To custom fit each Go to its user, Layer has teamed up with Materialise, a 3-D printing and scanning company. After visiting one of dozens of Materialise facilities, a customer would be "scanned in," mapping the contours of their body and then adjusting the dimensions of the Go's seat and footrests accordingly. Two weeks later, a new Go wheelchair comes down the assembly line, custom-fit to that specific customer's needs and proportions.

Because of the nature of Go's design, only the seat and footrest need to be 3-D printed, but there are other options that users can specify when they order their Go: for example, whether or not their wheelchair comes with push bars on the back of the seat. "It turns out not everyone wants them," Hubert says. "People see push bars, and they think that person needs pushing. But we talked to a lot of people who were frustrated that strangers kept on trying to push them around like toys." Lift bars, which help a wheelchair user transfer himself into the chair, are another option, and down the line, Hubert hopes that the Go's seat patterns can also be modified.

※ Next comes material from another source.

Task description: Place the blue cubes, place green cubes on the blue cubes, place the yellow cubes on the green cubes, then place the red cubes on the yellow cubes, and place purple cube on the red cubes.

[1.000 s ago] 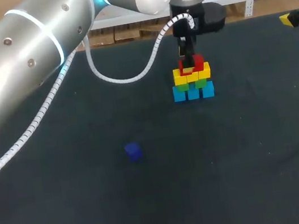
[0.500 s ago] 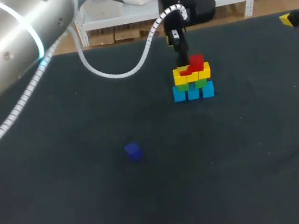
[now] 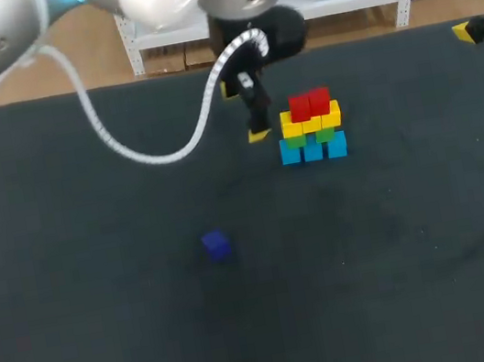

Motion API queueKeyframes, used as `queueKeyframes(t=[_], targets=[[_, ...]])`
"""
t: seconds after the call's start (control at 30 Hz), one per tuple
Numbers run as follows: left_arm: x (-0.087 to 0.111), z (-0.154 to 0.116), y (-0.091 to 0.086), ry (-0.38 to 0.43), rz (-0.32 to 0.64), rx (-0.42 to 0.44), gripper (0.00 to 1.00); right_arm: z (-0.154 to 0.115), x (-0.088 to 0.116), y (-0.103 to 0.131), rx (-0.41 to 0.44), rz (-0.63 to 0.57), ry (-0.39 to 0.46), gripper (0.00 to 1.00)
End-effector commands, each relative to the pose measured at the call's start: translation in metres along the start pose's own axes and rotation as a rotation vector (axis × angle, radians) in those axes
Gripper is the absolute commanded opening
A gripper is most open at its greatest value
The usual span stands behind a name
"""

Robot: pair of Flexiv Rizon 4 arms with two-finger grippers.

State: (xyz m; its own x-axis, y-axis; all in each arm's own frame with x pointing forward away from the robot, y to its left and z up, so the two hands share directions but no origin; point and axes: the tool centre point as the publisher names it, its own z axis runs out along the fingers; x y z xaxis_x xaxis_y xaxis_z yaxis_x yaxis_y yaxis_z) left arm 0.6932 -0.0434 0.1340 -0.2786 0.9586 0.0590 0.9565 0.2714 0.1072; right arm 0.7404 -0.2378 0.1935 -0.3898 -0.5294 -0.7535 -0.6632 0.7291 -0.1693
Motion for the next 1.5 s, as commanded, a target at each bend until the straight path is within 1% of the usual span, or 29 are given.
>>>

When the Go wheelchair goes on sale, Hubert believes it will cost between $4,500 and $7,000, which places it in the high-performance end of the market. But unfortunately, there's no telling when that will be. Getting a new wheelchair design into doctor's offices and hospitals is a complicated process, says Hubert, so while the design and technology is all ready to go, the Go doesn't yet have a route-to-market. That's why Layer is trying to raise awareness of the design now, and hopefully attract backers.

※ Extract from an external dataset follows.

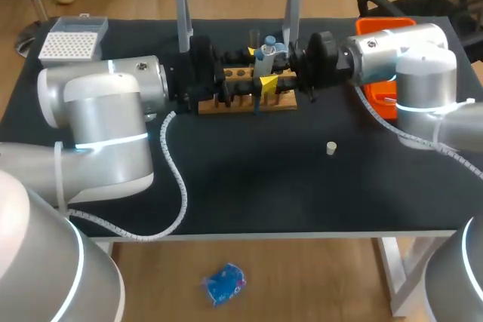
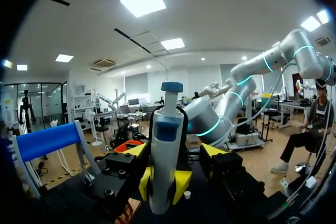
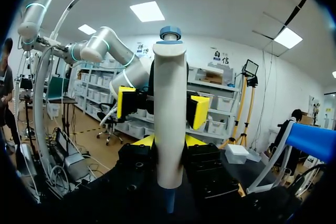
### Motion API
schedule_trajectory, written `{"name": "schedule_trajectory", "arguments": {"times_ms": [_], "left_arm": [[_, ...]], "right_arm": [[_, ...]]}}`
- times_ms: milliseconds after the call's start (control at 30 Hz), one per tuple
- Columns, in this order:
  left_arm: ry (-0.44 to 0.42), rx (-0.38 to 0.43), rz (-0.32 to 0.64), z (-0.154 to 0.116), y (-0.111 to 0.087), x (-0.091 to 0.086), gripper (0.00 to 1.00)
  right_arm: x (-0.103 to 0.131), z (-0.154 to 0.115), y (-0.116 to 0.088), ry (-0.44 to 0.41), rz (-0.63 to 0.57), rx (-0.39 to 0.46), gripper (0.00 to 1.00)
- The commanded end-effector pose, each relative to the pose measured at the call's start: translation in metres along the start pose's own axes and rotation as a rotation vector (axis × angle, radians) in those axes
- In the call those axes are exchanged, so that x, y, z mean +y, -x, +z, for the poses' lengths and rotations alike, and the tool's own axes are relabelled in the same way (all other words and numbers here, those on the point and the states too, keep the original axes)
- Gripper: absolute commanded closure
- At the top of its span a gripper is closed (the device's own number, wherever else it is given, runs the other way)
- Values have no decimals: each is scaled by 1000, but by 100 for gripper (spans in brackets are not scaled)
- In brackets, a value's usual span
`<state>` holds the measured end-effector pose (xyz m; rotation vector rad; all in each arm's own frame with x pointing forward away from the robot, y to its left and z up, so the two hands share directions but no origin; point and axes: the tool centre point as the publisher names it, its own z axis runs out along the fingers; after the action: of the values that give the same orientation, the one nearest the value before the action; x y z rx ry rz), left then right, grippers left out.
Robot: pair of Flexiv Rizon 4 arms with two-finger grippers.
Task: Invert the test tube, pick up the pipette, mount the tip to pipette, aspirate from beaker and dispense into the tube, eject the tip, return the pipette, and cap with the stopper.
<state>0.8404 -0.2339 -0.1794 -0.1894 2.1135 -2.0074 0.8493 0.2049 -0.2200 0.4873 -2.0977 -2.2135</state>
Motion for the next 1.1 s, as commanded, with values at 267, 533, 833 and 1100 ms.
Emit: {"name": "schedule_trajectory", "arguments": {"times_ms": [267, 533, 833, 1100], "left_arm": [[-14, -5, -2, 3, -2, 1, 86], [-13, -4, 1, 3, -1, 1, 100], [-4, 11, -2, 3, -1, 1, 100], [12, 18, -7, 2, -2, 4, 100]], "right_arm": [[0, -1, 0, 7, -5, -2, 100], [1, -2, 0, 12, -7, -3, 100], [2, -2, 0, 9, 0, 3, 100], [1, -2, -1, 7, 7, 3, 100]]}}
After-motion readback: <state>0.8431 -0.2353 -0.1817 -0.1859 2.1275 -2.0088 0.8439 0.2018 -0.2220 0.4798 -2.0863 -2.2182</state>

Even if the Go doesn't ever go on sale, Layer hopes it will help shift the industry as as a concept. "Ultimately, we're a design studio which aims to raise important questions about product categories that need scrutiny," says Hubert. That's a description which fits the wheelchair category to a T. With Go, not only will users get a better deal when it comes to ergonomics and usability—they'll look cool while doing it.